Execution Time Estimator for Computational Processes
====================================================

Background
----------

It is straightforward to mathematically estimate the execution time for a computational process. However, when such an estimate is applied in the real world, it may often end up being *almost useless*. This is typically because:

- The effects of constant terms are neglected at short timescales.
- Processing-system related issues are ignored at long timescales.

For this reason, the current system for execution-time estimation is based on:

- The specification of a computational order, combined with a set of **empirical measurements** of the process behavior.

In combination, these are then used to construct an **estimator function**, which is applied to predict execution-time behavior.

Each measurement consists of:

- A single scalar reference value ``N_ref``, combined with the associated wall-clock execution time for the process step under consideration ``dt``.

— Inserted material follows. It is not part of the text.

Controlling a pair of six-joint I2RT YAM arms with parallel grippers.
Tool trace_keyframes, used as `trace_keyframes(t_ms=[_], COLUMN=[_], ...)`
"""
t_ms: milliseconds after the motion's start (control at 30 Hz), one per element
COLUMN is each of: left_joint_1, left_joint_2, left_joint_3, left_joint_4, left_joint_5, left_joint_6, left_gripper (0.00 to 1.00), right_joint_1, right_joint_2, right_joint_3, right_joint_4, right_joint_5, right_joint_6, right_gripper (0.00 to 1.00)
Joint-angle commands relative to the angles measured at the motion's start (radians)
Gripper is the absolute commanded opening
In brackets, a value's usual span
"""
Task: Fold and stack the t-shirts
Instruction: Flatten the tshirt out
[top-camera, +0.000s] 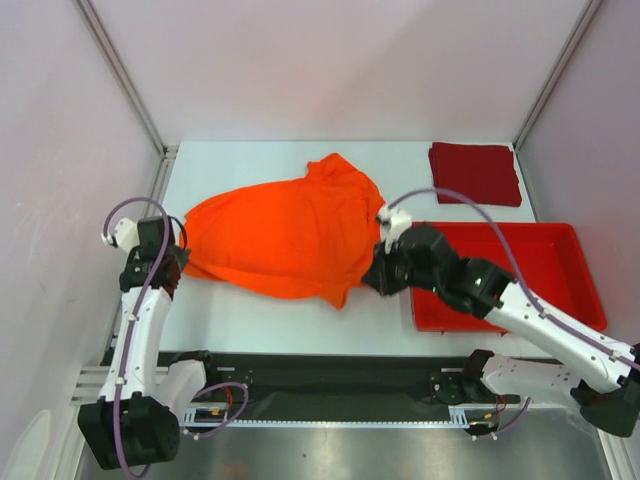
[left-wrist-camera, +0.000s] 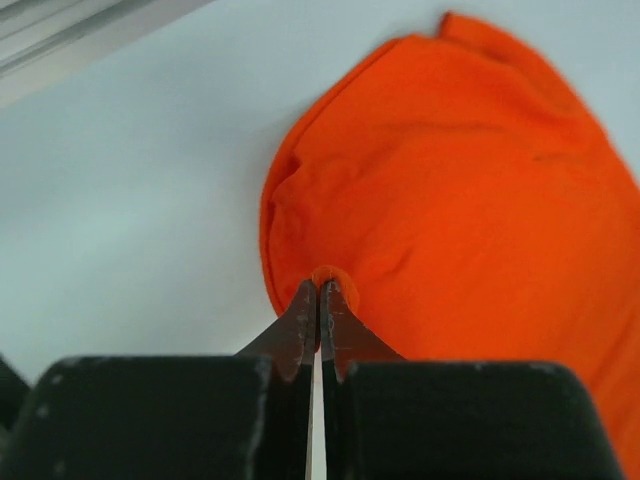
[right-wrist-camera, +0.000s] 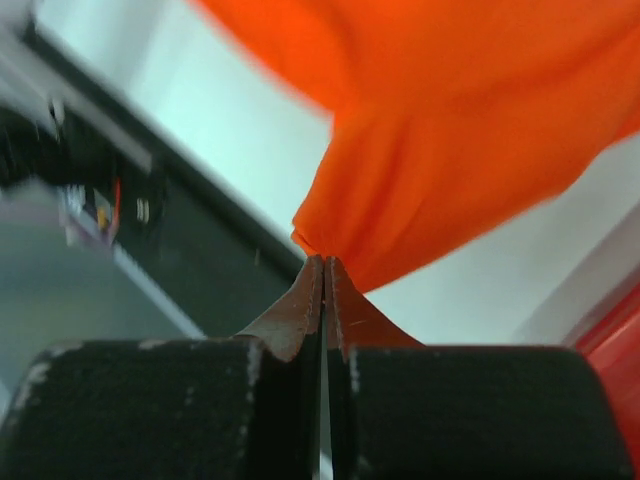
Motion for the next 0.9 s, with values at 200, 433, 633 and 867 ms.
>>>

An *a priori* computational order (selected from ``O_0``, ``O_N``, ``O_LOGN``, ``O_N2``, ...) is used to convert this ``N_ref`` into a value ``N``, which is then used to construct the estimator function as ``dt(N)``. This construction uses a spline-fitting technique, with a constrained maximum degree.  Such an estimator will produce highly accurate values for ``N_ref`` falling within the interval of the measurements used in its construction, but somewhat less accurate values for ``N_ref`` falling outside of that interval.

----

Design objectives
-----------------

Use an efficient technique to obtain empirical timing measurements from relevant subsections of the running code. This technique should:

- Be as *flexible* and *non-intrusive* as possible

  - Easy for a developer to apply initially
  - Easy to modify where it is applied.

- Provide *automatic* identification of which section of code a measurement comes from.
- Provide *automatic* detection of changes to the ``N_ref`` function used to produce the estimator.  This allows the user to be notified when the existing set of empirical measurements is no longer valid, and should be discarded.

  - Note that detecting changes to the selected *order* is not a requirement, as the estimator can easily be reconstructed from existing measurements when the order is modified.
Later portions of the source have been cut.